:: Task to carry out ::
Copy every line from the records below that carries the word "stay".

── Task input

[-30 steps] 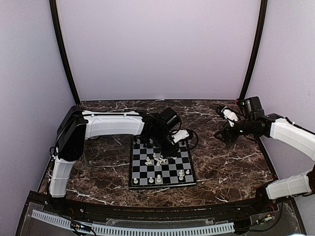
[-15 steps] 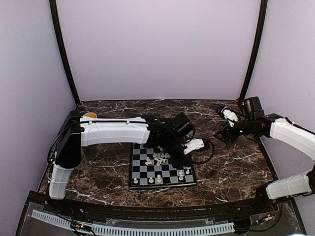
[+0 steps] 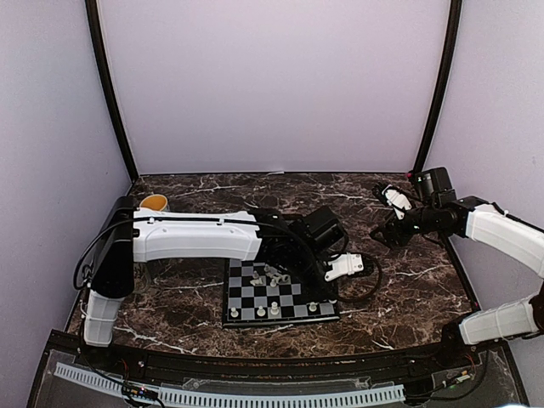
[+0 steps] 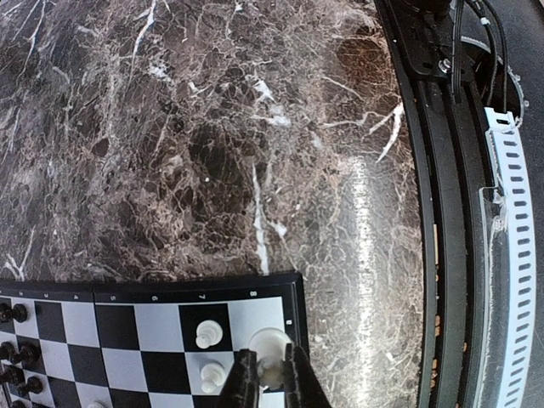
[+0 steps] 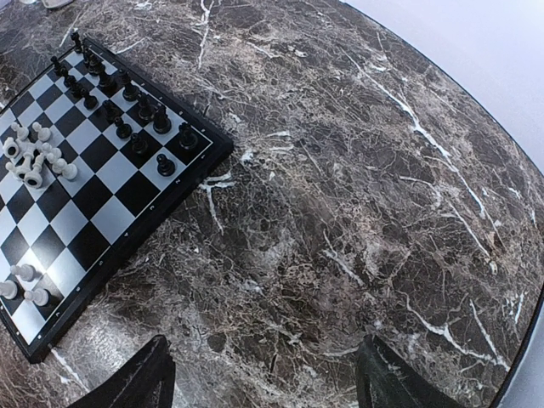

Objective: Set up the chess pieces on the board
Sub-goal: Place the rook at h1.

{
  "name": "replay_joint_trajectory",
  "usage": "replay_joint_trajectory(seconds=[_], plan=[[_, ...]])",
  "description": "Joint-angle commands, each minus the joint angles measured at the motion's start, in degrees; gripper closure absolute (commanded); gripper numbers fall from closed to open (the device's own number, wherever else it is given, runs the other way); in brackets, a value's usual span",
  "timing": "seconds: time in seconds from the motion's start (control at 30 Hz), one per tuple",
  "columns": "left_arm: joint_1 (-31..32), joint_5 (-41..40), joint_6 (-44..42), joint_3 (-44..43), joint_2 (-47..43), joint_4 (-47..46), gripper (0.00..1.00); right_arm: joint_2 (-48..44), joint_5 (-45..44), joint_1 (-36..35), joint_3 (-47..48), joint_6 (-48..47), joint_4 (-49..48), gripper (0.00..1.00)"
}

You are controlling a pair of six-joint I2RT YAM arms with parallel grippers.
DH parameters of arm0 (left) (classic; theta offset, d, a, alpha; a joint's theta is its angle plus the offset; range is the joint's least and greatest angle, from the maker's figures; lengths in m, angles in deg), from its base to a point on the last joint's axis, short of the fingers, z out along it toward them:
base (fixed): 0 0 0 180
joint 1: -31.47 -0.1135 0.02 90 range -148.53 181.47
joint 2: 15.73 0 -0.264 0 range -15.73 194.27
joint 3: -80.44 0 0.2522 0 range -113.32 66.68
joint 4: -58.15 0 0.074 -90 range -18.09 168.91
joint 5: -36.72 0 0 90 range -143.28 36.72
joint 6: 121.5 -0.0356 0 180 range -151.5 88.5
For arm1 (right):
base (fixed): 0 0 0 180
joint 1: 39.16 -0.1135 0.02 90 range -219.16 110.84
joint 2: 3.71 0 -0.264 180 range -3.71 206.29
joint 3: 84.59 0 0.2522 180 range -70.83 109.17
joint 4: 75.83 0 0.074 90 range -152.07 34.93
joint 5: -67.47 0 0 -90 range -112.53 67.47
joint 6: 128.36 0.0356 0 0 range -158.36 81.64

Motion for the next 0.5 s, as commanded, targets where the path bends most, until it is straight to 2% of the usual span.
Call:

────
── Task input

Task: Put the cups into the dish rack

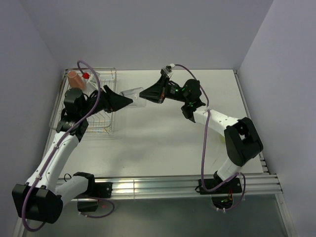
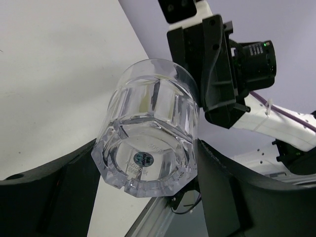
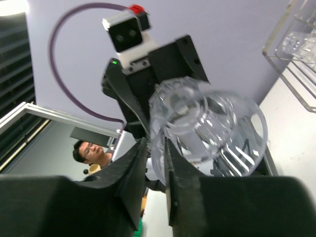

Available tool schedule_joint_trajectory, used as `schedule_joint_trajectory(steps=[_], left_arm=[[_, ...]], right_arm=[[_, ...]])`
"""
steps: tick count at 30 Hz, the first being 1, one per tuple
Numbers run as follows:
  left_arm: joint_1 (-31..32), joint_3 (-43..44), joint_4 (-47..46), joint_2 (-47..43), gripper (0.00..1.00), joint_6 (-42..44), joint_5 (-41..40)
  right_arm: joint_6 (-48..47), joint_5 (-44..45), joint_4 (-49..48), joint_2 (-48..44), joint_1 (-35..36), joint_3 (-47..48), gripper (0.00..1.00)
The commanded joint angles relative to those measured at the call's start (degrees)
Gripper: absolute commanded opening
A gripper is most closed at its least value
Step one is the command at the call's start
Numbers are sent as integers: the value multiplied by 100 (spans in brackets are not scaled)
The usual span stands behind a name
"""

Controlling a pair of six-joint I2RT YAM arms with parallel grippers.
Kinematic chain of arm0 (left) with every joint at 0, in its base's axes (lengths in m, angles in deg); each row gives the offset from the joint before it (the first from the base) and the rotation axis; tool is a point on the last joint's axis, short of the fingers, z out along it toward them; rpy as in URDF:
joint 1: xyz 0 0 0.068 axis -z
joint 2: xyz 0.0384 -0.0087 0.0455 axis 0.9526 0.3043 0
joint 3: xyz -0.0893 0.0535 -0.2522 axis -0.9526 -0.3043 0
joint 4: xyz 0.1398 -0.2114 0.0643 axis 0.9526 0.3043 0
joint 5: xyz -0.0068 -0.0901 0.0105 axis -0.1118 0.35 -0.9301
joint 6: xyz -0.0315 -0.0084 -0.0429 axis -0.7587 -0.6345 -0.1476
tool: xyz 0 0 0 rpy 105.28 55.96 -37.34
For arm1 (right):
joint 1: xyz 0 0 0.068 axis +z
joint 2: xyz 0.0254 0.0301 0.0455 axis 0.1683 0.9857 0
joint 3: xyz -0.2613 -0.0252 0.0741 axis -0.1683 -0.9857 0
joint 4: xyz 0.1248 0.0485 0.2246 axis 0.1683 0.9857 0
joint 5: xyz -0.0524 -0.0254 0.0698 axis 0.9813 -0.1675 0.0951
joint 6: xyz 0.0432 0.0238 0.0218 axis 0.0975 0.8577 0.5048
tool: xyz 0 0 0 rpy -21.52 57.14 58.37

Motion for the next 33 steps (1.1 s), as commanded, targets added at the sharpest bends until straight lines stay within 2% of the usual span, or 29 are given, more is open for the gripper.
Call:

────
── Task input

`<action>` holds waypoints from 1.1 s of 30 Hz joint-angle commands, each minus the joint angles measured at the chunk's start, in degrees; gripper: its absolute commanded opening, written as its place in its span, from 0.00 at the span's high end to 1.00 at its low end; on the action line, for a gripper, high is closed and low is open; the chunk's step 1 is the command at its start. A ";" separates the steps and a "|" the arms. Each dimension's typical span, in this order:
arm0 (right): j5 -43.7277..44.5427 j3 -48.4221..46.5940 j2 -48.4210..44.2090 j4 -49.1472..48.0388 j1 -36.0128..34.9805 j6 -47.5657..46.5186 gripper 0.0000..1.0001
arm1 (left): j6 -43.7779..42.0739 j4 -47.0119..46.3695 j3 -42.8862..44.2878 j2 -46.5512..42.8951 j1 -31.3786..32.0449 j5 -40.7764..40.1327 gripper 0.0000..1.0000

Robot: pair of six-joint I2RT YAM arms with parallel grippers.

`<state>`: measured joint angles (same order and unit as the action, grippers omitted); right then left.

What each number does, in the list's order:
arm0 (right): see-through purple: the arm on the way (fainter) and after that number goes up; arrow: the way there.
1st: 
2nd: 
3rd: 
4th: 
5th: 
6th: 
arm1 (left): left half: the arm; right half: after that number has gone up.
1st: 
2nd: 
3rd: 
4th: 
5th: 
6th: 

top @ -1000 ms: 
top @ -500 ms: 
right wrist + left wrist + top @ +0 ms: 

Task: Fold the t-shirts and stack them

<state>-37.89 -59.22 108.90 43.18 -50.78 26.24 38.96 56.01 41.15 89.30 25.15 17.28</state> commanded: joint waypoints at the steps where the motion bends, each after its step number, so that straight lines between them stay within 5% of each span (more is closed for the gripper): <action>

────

:: Solution ::
Motion for the next 33 steps (1.1 s), as commanded, targets added at the sharpest bends until straight lines stay within 2% of the usual span, or 29 are given, more is open for the gripper.
<state>-37.89 -59.22 108.90 43.18 -50.78 26.24 38.96 56.01 41.15 89.30 25.15 17.28</state> commanded: joint waypoints at the steps where the motion bends, each after its step number, so that straight lines between them stay within 5% of each span (more is closed for the gripper): <action>

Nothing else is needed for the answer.